About this exercise: Under this line is a listing; return exactly the lines starting at the one with "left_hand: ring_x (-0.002" and running down to the one with "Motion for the", and leave out its pictures.

---+---

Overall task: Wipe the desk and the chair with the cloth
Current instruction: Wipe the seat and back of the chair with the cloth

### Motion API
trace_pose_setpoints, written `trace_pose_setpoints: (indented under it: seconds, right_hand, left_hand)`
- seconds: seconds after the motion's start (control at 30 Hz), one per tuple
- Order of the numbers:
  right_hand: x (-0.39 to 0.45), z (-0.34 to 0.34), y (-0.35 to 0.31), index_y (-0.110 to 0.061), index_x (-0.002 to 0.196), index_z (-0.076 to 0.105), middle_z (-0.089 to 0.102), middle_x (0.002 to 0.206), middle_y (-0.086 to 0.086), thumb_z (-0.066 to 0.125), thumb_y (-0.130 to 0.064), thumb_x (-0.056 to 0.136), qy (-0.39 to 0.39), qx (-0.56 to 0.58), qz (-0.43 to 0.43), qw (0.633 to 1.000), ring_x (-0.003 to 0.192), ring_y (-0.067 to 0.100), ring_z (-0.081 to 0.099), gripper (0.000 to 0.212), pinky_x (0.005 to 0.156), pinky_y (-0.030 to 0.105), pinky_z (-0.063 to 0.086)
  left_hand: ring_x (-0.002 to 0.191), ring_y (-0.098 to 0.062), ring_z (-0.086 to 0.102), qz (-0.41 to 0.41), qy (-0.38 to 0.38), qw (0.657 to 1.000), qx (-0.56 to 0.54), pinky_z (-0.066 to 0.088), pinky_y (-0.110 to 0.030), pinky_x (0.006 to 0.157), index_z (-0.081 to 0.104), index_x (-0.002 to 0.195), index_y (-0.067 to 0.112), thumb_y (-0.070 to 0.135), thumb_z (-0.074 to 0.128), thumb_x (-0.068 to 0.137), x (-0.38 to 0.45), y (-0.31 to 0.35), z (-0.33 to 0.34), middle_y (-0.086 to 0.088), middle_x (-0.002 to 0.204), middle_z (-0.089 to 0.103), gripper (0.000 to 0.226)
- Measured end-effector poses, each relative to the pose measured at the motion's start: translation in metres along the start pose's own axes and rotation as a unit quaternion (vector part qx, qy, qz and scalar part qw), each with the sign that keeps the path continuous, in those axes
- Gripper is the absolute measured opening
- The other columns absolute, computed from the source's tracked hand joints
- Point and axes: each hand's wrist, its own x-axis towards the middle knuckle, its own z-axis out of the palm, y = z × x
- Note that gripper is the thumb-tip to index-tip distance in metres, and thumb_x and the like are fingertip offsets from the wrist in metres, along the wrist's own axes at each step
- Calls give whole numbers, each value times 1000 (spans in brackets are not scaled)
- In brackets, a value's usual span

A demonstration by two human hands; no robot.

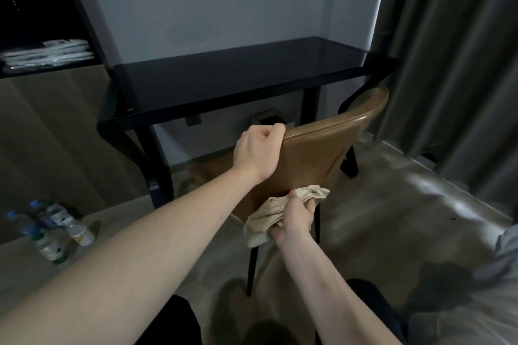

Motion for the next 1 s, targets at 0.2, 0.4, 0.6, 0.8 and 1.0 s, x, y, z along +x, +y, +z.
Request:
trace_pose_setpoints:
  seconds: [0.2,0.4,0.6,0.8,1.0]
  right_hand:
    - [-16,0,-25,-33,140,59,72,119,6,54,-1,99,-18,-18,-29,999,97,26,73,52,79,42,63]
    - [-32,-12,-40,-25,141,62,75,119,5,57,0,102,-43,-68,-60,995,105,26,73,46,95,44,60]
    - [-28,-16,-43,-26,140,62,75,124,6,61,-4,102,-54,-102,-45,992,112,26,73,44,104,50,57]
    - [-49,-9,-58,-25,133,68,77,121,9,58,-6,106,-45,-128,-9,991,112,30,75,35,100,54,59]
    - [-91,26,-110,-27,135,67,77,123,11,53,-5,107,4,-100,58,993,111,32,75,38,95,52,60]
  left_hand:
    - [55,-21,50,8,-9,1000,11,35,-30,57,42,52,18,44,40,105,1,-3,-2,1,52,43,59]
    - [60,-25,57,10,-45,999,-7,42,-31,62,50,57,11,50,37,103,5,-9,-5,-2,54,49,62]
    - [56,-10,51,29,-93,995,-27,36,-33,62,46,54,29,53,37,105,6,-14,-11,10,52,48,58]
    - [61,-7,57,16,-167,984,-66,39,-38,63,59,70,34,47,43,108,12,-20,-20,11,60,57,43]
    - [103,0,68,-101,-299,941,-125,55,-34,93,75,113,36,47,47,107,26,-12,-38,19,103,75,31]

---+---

The answer:
  left_hand: ring_x (-0.002 to 0.191), ring_y (-0.098 to 0.062), ring_z (-0.086 to 0.102), qz (-0.41 to 0.41), qy (-0.38 to 0.38), qw (0.657 to 1.000), qx (-0.56 to 0.54), pinky_z (-0.066 to 0.088), pinky_y (-0.110 to 0.030), pinky_x (0.006 to 0.157), index_z (-0.081 to 0.104), index_x (-0.002 to 0.195), index_y (-0.067 to 0.112), thumb_y (-0.070 to 0.135), thumb_z (-0.074 to 0.128), thumb_x (-0.068 to 0.137), x (-0.38 to 0.45), y (-0.31 to 0.35), z (-0.33 to 0.34), middle_y (-0.086 to 0.088), middle_x (-0.002 to 0.204), middle_z (-0.089 to 0.103), gripper (0.000 to 0.226)
- Measured end-effector poses, each relative to the pose measured at the motion's start: translation in metres along the start pose's own axes and rotation as a unit quaternion (vector part qx, qy, qz and scalar part qw), each with the sign that keeps the path continuous, in those axes
- Gripper is the absolute measured opening
- The other columns absolute, computed from the source's tracked hand joints
- Point and axes: each hand's wrist, its own x-axis towards the middle knuckle, its own z-axis out of the palm, y = z × x
- Note that gripper is the thumb-tip to index-tip distance in metres, and thumb_x and the like are fingertip offsets from the wrist in metres, along the wrist's own axes at each step
- Calls give whole numbers, each value times 1000 (spans in brackets are not scaled)
- In brackets, a value's usual span

A demonstration by two human hands; no robot.


Motion for the next 1 s, targets at 0.2, 0.4, 0.6, 0.8 and 1.0 s, x, y, z along +x, +y, +z.

No additional response is needed to complete this exercise.